===== Dataset records =====

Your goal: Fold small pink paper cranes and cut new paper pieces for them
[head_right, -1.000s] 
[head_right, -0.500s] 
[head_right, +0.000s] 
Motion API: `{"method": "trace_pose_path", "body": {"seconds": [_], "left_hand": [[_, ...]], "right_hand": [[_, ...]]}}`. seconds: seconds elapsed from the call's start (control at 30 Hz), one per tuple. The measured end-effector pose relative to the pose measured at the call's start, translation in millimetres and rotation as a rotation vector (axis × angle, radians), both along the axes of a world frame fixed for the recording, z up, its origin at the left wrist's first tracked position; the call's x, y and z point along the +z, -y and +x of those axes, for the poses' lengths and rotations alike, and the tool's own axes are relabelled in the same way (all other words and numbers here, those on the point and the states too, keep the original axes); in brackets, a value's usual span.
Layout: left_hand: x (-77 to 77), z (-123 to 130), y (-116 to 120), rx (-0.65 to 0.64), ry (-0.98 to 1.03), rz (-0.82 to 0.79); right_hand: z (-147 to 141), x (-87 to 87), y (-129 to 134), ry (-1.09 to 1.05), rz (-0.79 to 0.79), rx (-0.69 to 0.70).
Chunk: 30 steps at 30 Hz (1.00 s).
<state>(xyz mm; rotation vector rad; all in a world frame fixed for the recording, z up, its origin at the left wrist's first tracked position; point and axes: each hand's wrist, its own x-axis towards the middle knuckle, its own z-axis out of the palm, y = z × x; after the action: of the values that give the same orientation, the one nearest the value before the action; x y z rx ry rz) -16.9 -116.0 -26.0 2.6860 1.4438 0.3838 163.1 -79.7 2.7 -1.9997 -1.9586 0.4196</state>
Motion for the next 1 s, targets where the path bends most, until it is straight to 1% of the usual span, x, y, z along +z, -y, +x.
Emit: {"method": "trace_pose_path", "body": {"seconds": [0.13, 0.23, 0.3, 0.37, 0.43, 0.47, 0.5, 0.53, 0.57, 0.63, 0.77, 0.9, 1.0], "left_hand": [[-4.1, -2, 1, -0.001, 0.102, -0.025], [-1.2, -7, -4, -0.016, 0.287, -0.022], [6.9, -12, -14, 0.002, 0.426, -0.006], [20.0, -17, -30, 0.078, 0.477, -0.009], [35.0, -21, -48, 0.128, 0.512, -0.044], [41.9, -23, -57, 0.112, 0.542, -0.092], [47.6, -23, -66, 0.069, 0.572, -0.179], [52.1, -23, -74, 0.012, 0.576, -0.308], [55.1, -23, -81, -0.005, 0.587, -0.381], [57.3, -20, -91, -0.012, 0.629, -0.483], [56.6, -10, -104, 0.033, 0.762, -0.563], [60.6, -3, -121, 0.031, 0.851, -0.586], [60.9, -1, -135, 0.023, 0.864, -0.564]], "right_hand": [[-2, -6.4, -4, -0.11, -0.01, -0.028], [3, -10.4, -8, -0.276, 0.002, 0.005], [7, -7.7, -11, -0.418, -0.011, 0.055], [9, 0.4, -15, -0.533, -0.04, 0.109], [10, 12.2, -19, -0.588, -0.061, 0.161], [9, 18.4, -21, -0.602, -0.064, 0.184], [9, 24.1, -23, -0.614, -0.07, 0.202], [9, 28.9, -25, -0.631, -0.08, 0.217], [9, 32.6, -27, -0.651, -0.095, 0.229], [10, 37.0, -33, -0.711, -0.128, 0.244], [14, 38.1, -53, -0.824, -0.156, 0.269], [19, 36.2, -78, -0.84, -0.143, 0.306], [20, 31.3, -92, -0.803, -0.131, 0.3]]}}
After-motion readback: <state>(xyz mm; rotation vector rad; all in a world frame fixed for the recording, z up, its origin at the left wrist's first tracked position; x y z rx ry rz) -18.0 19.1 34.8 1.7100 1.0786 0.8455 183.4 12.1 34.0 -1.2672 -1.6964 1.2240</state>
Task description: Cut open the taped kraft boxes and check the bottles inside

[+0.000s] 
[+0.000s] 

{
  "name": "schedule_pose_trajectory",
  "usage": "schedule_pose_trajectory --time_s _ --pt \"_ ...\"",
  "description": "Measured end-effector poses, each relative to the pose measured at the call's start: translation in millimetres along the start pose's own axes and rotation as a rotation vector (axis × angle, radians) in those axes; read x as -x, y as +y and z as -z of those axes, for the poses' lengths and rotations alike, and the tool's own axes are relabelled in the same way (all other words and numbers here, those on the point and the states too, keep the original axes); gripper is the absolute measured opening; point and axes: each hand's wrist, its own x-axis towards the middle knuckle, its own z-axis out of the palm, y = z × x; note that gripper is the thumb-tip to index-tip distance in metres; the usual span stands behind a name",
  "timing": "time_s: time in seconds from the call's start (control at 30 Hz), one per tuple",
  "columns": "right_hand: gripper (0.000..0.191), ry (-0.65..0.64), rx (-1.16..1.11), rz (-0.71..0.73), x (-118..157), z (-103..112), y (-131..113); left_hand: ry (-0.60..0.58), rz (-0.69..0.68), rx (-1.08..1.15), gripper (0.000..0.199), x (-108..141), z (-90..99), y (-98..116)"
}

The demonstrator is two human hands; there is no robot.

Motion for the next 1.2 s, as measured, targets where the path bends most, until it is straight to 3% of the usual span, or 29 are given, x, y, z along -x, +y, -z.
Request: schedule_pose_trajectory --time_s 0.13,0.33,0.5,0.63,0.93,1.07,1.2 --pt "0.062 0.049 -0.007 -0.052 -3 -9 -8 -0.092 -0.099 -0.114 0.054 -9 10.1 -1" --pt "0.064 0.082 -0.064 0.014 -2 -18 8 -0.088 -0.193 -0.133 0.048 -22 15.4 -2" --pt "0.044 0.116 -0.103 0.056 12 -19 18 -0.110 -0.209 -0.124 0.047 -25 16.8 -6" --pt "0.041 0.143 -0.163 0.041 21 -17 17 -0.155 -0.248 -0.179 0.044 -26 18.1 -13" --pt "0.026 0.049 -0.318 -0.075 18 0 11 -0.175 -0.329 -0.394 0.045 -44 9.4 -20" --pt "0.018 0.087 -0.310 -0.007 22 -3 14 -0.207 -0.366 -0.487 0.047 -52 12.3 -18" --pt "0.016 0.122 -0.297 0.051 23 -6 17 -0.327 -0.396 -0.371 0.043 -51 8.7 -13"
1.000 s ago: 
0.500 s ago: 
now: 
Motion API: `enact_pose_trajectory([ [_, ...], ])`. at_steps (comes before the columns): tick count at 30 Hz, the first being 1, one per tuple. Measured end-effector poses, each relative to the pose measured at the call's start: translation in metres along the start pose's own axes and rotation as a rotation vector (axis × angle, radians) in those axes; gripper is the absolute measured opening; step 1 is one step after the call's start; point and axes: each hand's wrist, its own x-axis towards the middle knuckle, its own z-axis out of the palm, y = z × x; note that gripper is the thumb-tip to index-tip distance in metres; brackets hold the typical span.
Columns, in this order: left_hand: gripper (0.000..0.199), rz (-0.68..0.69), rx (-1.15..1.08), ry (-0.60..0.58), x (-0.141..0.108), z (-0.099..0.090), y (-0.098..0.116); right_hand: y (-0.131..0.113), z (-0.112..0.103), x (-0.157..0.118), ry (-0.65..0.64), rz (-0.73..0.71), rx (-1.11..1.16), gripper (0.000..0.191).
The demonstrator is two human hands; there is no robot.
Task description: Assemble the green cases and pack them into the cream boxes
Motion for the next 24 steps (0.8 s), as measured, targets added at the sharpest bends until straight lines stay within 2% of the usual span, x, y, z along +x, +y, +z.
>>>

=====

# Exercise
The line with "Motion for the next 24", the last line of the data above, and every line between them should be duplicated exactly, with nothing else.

# Exercise result
Motion for the next 24 steps (0.8 s), as measured, targets added at the sharpest bends until straight lines stay within 2% of the usual span, x, y, z along +x, +y, +z.
>>>

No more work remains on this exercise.